Last winter, Brian Harris, a student at Saint Joseph's University in Philadelphia, was accused of raping a female student. He was suspended after a disciplinary proceeding found him responsible. Now Harris is suing the university under Title IX, alleging that the investigation and proceeding that lead to his suspension was biased against him because of his sex. This is not the first case we've noted in which a student accused of rape later sues under Title IX. In an earlier case against the University of South, a court dismissed the male student's claims that the university was biased against him because of sex. But that student did prevail on other grounds, including negligence and violation of its own procedures.

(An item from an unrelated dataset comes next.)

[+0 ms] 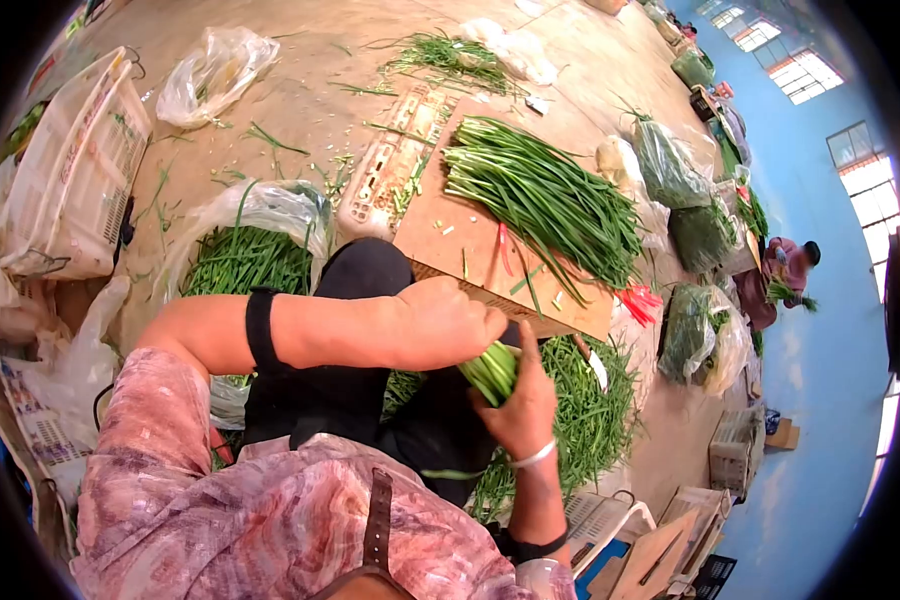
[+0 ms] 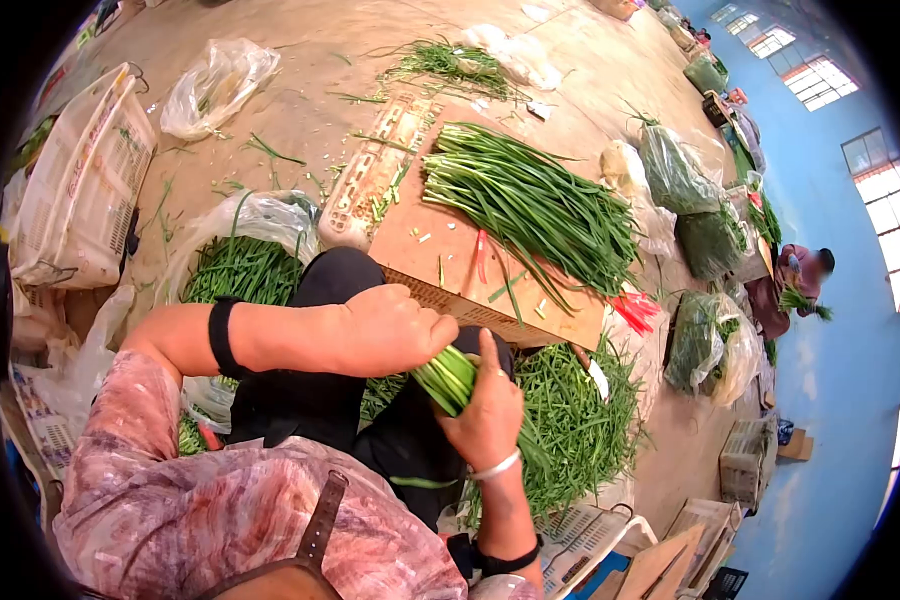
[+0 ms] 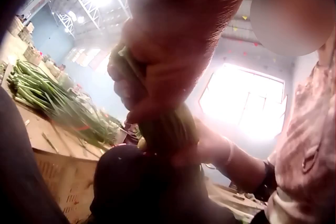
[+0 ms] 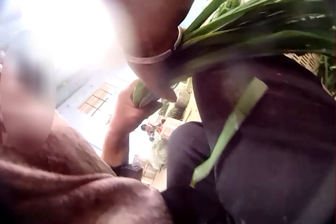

According to press about Harris's case, his complaint alleges violations of the university's policies for investigating accusations of sexual assault. He claims that the investigation was biased and one-sided in that it ignored exculpatory evidence. Yet, as one expert interviewed in the article points out, the complaint is vague about how exactly this amounts to bias because of sex. It is possible that Harris could convince a court, like the University of the South student did, that mistakes were made, without necessarily being able to attribute them to intentional gender bias. Discriminatory intent is hard to prove, even though courts do not require plaintiffs to have direct evidence of such intent, such as if a university official made a statement that they was suspending Harris due to animus towards the male gender (an unlikely scenario). In the analogous context of employment discrimination, when a plaintiff undermines the
employer's stated reason for termination, it is sometimes inferred that
discrimination was the reason instead. Here, Harris can attempt to discredit the university's stated reason for his suspension -- i.e., that they believed it was more than likely that he committed rape -- by arguing that the investigation and hearing were so flawed that it could not have led the university to genuinely believe that that Harris was likely to have committed rape. It might be reasonable, then, to infer that the suspension was motivated by bias instead. But it's hard to see what Harris would argue supports the inference that bias was due to sex, when there are so many theoretically possible grounds for bias (personality based, for example, or motivated by campus politics) that are not prohibited by Title IX.